How to find duplicates that are having the same contents and sizes

Downloaded the same pdf files a 2nd time.

  • Filenames are different,
  • sizes are the same,
  • dates are the same (but not the time)
  • comparing contents (e.g. using a tool like Beyond Compare->Content compare) shows no differences

One way or the other hashes are different and for that reason, I don't see an easy way to search for duplicates.
Only way is to sort on date+size and then manually delete duplicates, one by one.

In the below example the first group of digits (10) is the document number of the source server.

=

Any suggestions as to how to cope with this ?

Thanks

Unless you've been downloading from Google's SHA1 demo server I don't see how the hashes can be different but the contents the same.

I have no explanation either and was hoping that someone had.
Point is, the hashes are different.

Have taken 2 'identical' files as an example.
screenshot shows properties

size in bytes = same
Beyond Compare - comparing file contents - 162 lines - no differences
Obviously, as it involved a duplicate download, but I renamed the downloads differently.
Hm.. whilst writing, am unsure as to whether a hash calculation is taking the 'created' date/time stamp into consideration.

Beyond Compare is probably in a mode where it only compares the basic (ASCII) text of the two PDF files and not any of the formatting, metadata, tags, etc.

If the file is generated on-the-fly by the server you downloaded it from, there might be a "date created" tag or something which is always the same size but different each time you download it.
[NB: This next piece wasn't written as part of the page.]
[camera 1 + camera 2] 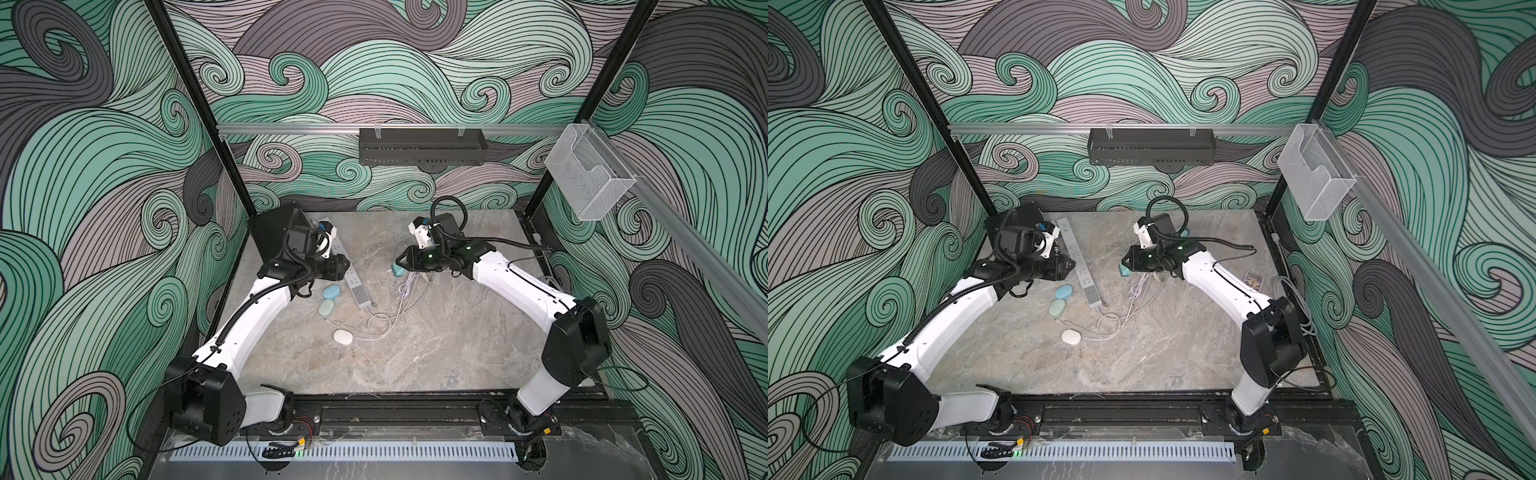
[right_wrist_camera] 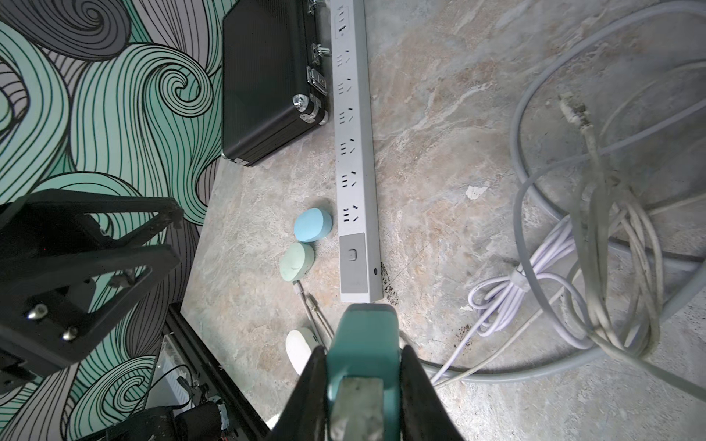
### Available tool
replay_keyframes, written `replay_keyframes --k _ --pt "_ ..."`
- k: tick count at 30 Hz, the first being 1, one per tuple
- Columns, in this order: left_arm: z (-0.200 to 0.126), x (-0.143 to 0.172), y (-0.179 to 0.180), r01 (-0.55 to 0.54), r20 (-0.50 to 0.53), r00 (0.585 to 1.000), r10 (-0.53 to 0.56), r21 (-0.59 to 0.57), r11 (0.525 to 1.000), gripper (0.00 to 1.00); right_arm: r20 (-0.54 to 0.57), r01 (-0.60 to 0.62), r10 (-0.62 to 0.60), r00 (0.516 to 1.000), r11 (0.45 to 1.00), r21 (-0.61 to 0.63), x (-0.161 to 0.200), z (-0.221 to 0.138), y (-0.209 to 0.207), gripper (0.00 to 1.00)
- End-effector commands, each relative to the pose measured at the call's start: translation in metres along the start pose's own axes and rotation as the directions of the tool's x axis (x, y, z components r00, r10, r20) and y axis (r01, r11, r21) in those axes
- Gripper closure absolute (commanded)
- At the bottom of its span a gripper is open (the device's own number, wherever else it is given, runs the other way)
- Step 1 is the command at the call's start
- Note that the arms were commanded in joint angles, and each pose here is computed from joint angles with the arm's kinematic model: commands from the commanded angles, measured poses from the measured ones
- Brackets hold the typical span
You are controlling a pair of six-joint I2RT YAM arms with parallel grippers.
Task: Charge the bluetooth headset
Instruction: Move the socket to the center of the board.
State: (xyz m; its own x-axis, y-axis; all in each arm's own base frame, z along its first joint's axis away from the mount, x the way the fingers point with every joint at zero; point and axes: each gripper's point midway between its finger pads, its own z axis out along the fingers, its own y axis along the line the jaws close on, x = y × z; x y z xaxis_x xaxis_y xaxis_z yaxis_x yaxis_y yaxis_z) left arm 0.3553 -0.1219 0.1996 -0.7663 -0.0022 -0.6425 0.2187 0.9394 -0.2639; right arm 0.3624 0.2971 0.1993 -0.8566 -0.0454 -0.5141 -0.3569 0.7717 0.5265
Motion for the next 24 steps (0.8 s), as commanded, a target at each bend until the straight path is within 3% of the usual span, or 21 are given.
replay_keyframes --k 1,6,10,13,16,24 --pt "0.012 0.015 0.017 0.212 -0.124 0.967 -0.225 -0.110 0.971 0.39 0.030 0.007 -0.008 1.000 1.000 0.028 -0.006 -0.002 -0.006 0.87" --pt "0.043 0.020 0.027 0.319 -0.299 0.877 -0.376 -0.224 0.921 0.39 0.025 -0.005 0.004 1.000 0.999 0.040 0.001 -0.003 -0.010 0.87" --pt "0.077 0.020 0.036 0.344 -0.351 0.830 -0.433 -0.290 0.893 0.39 0.020 -0.009 0.008 1.000 0.999 0.047 0.005 -0.004 -0.014 0.87" --pt "0.094 0.020 0.051 0.331 -0.348 0.817 -0.460 -0.371 0.868 0.31 0.019 -0.017 0.017 1.000 0.999 0.043 0.007 -0.005 -0.017 0.87" --pt "0.108 0.020 0.059 0.323 -0.348 0.810 -0.472 -0.407 0.854 0.29 0.023 -0.025 0.024 0.999 0.999 0.038 0.006 -0.007 -0.020 0.87" --pt "0.147 0.010 0.058 0.373 -0.331 0.802 -0.497 -0.373 0.850 0.28 0.023 -0.049 0.049 0.999 0.999 0.022 0.005 -0.007 -0.029 0.87"
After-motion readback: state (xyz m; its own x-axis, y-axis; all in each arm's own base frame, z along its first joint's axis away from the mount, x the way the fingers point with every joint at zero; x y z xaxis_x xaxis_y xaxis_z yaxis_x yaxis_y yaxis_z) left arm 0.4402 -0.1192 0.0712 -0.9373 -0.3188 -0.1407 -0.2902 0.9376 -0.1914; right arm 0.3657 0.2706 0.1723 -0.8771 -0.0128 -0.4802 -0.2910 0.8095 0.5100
The binary file contents will not be identical if the hashes are different. The basic text when converted to ASCII might be the same, but we don't have a way to match that in our Duplicate Finder. You might be able to do it with a script and something that can extract the text, but I don't think it would be worth the amount of time that would take to create, unless these extra files you've downloaded are causing you serious problems and difficult to find by sorting by size.

Thanks Leo.

Well, so be it. No alternative but to delete them manually.

BTW I also used Acrobat to have the documents compared: no differences.
Within Acrobat, File->Properties, to show the metadata: no differences

I downloaded the same file again, just now.
Indeed an URL is opened showing https blabla... 'GetPDF...', plus popup to save the file.
When comparing the new one with the existing 2, the hash is also different.

Oh, note that updating the creation date-time of all 3 files simultaneously, to have the same date-time
and copy that to modified, then still the hashes are different.

=